O Brasil sediará a partir desta quarta feira (23) um encontro entre países, empresas, grupos técnicos e acadêmicos para discutir quem "manda" na internet e qual deve ser a extensão desse poder. Representantes de mais de 90 nações, entre eles 27 ministros, debaterão no NETMundial a chamada "governança de rede" para propor uma carta de princípios sobre questões técnicas, como domínios de rede (".com" e ".br"), e sócioculturais, como privacidade e liberdade de expressão.
Realizado em São Paulo, o evento terá a participação da presidente Dilma Rousseff.
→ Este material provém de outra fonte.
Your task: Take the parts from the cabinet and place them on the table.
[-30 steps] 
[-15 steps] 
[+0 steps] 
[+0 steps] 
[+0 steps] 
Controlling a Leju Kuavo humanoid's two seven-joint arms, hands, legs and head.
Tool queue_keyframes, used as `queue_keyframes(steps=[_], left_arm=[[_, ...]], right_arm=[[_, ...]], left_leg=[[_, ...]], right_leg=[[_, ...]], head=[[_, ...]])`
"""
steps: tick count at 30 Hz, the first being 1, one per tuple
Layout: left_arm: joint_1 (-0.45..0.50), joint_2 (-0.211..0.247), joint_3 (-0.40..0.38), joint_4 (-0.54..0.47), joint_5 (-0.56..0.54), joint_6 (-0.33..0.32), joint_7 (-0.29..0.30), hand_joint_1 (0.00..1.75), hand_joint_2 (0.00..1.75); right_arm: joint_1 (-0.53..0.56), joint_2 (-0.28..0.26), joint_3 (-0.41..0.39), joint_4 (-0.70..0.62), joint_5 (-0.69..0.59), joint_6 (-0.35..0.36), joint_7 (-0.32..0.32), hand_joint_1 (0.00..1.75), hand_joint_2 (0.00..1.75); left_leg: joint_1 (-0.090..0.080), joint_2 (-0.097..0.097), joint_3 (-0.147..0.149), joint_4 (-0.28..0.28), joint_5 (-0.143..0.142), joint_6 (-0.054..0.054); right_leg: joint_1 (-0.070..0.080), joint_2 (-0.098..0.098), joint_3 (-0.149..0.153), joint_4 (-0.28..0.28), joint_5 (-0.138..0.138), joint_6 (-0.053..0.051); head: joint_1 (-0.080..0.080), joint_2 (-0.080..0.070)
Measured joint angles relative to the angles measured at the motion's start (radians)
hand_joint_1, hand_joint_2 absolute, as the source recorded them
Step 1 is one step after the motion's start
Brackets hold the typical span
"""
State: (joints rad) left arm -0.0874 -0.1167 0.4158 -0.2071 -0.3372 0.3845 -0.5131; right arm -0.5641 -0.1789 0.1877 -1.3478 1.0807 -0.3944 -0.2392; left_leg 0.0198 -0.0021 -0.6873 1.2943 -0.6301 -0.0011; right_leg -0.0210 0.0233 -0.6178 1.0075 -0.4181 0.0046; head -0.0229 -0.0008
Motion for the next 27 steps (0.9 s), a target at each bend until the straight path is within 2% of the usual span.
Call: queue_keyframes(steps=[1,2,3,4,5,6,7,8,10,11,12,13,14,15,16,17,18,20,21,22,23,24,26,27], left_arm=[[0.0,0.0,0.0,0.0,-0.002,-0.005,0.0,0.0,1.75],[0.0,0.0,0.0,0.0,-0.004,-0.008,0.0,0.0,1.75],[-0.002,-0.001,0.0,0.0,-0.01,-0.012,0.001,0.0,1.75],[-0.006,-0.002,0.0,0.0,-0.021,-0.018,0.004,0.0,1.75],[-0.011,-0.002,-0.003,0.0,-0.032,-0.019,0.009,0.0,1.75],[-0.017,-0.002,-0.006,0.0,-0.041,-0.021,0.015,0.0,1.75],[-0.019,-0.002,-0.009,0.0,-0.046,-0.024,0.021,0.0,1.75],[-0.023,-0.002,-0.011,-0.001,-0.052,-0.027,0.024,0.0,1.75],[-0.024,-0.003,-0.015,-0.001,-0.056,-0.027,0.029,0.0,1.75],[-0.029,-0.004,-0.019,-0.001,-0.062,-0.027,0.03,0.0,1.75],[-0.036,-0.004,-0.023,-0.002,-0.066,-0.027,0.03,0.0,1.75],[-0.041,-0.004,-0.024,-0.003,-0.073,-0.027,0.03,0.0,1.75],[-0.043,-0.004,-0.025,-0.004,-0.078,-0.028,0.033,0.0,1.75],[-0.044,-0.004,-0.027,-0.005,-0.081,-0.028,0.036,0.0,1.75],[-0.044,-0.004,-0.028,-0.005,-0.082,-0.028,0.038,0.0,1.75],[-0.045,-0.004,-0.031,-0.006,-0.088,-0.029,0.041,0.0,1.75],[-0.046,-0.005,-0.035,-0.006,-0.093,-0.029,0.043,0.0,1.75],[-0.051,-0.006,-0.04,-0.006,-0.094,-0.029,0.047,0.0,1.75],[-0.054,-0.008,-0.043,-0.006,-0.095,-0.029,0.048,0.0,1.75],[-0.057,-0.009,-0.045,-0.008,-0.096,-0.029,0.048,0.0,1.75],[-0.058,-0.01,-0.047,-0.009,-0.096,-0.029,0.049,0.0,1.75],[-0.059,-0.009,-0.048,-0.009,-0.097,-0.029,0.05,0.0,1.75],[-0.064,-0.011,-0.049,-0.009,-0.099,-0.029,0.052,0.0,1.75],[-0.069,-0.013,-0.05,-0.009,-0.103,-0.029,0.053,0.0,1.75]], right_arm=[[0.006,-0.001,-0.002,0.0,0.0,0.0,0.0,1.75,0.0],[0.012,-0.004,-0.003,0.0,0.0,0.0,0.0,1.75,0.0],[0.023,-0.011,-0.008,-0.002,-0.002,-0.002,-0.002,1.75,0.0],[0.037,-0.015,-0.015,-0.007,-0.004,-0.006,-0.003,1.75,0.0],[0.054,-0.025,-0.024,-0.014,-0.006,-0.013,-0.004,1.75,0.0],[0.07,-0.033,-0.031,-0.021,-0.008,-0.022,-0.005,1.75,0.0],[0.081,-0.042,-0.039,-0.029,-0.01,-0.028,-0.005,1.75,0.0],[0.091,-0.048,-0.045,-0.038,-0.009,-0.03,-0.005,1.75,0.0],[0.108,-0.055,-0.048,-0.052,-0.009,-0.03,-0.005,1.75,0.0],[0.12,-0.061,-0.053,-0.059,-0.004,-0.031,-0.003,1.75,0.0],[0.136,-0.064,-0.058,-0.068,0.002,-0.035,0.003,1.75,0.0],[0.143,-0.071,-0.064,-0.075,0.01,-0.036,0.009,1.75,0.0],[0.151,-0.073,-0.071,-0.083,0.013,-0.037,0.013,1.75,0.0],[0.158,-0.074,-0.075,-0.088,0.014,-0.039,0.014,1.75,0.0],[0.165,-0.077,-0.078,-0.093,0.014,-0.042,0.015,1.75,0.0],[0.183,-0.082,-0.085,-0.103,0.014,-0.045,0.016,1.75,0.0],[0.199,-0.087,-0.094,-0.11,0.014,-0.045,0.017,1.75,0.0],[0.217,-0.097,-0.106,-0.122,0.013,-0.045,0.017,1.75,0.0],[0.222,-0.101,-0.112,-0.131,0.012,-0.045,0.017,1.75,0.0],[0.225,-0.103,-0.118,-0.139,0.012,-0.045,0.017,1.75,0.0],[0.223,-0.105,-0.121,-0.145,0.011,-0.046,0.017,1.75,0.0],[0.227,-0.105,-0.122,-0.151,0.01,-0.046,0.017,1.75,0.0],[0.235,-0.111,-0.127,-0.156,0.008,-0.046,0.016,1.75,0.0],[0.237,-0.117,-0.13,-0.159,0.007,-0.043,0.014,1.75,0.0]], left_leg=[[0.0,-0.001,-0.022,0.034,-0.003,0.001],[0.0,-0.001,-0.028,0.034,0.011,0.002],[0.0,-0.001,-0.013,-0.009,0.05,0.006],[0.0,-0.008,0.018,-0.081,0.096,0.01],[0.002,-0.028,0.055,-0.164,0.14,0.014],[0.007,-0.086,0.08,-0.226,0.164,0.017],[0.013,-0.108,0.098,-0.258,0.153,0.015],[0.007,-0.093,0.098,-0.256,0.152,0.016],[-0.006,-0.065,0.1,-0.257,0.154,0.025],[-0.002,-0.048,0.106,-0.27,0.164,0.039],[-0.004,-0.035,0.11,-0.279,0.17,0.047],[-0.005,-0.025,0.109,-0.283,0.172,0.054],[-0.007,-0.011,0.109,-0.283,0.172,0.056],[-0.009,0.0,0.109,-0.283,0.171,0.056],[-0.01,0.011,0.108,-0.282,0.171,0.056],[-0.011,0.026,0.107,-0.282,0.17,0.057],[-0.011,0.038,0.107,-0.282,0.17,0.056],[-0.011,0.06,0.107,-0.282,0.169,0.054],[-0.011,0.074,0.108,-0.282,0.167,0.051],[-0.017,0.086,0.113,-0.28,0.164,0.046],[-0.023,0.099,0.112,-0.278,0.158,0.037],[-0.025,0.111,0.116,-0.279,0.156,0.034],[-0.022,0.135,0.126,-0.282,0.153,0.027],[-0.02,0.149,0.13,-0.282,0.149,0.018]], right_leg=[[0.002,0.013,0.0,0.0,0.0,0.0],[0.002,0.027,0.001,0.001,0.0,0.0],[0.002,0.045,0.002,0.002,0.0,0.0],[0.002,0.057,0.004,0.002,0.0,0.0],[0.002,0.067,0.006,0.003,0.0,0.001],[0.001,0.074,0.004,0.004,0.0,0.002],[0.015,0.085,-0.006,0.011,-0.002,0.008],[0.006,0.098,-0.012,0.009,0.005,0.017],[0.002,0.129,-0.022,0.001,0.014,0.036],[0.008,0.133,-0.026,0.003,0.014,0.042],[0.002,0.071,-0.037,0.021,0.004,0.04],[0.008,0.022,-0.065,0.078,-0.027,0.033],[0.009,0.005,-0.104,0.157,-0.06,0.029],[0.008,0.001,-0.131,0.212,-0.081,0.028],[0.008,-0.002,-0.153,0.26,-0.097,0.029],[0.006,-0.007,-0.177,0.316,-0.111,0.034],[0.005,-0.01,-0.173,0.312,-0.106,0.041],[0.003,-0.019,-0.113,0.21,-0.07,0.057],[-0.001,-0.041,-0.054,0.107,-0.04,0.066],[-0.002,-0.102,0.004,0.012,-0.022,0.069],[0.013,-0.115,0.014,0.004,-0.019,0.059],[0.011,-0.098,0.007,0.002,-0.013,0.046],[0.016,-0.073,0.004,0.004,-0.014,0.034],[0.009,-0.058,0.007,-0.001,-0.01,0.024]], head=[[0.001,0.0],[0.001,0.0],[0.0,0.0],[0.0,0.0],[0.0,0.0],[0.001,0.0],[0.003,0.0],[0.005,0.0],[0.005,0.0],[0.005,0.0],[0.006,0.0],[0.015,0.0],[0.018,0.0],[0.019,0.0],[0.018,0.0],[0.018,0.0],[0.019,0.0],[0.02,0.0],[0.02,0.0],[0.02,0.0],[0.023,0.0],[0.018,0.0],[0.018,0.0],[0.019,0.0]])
Dilma deve levar ao NETMundial o Marco Civil da Internet, documento aprovado no Senado Federal na noite de terça (22) e considerado uma espécie de Constituição para o uso da rede no país.
O encontro ressaltará o caráter libertário da web. "Grande parte da infraestrutura da internet foi construída por softwares que em algum momento poderiam ser considerados intrusos ou indesejados", afirmou Marcos Mazoni, diretor-presidente do Serviço Federal de Processamento de Dados (Serpro), citando o Mozilla e o Apache.
Atualmente, as especificações técnicas da internet são discutidas e desenhadas por grupos dentro do corpo de influência do governo dos Estados Unidos. Principal delas, a Corporação de Atribuição de Nomes e Números na Internet (Icann, na sigla em inglês), por exemplo, é uma entidade privada sem fins lucrativos que decide sobre nomes e domínios na internet, mas é supervisionada pelo Departamento de Comércio dos Estados Unidos e não possui representes de outros países em seu conselho.
Essa falta de diversidade para gerir os destinos da rede é o tema que permeará os quatro painéis do NETMundial, para o qual foram atraídos personalidades da rede como Tim Berners-Lee, o"“pai" da World Wide Web, Fadi Chehadé, presidente da Icann, e Vint Cerf, vice-presidente do Google e criador do protocolo TCP/IP, fundamental para a internet funcionar.
Para o presidente do NETMundial, Virgílio Almeida, a saga do Brasil e de outros países latinos como o Peru para barrar o domínio ".amazon", pedido pela varejista on-line Amazon, é um exemplo da concentração de poder. A Icann permitiu em 2011 que empresas pedissem domínios diferentes dos comuns ".com" e ".org" e pudessem ser ".qualquercoisa".
Para impedir que uma empresa registre um domínio com o nome de uma região geográfica, os países que não possuem assento no conselho tem de recorrer e esperar que o pedido seja aceito. "Isso mostra que essa entidade privada dos EUA tem um papel muito grande, o que sempre incomodou o Brasil", afirmou Almeida, que também é secretário de política de informática do Ministério de Ciência e Tecnologia.
Os EUA já deram o primeiro passo e informaram que em 2015 deixarão o controle da Icann, que será transferida da Califórnia para a Suíça. O país, no entanto, só admite passar o bastão para uma entidade multissetorial, composta por sociedade civil e grupos técnicos e sem a sobressalência de uma nação sobre as demais.
Depois das revelações de que o governo dos EUA mantinham um programa maciço de monitoramento cibernético, temas como liberdade de expressão e de associação e privacidade na rede foram incluídas na questão da governança. Para Almeida, um dos pontos críticos dos debates será este: se, além das especificações técnicas, esses debates devam ser feitos. Outro é a manutenção do caráter multissetorial da governança da rede em todos os campos. A questão da segurança, por exemplo, pode ser uma das áreas em que seja necessária a presença de países.
Segundo Virgílio, o NETMundial proporá ao final dos debates na quinta feira (24) uma carta de princípios final que deverá servir como base para outros países e para discussões futuras, mas que não tem força de lei. Ele explica que temas como liberdade de expressão, já assegurados por lei no Brasil, podem ser importantes para outros países. "Se você olhar de forma comparativa, os acordos sobre o meio ambiente ocorrem dessa forma, mas de forma mais paulatina. A velocidade da internet é mais rápida".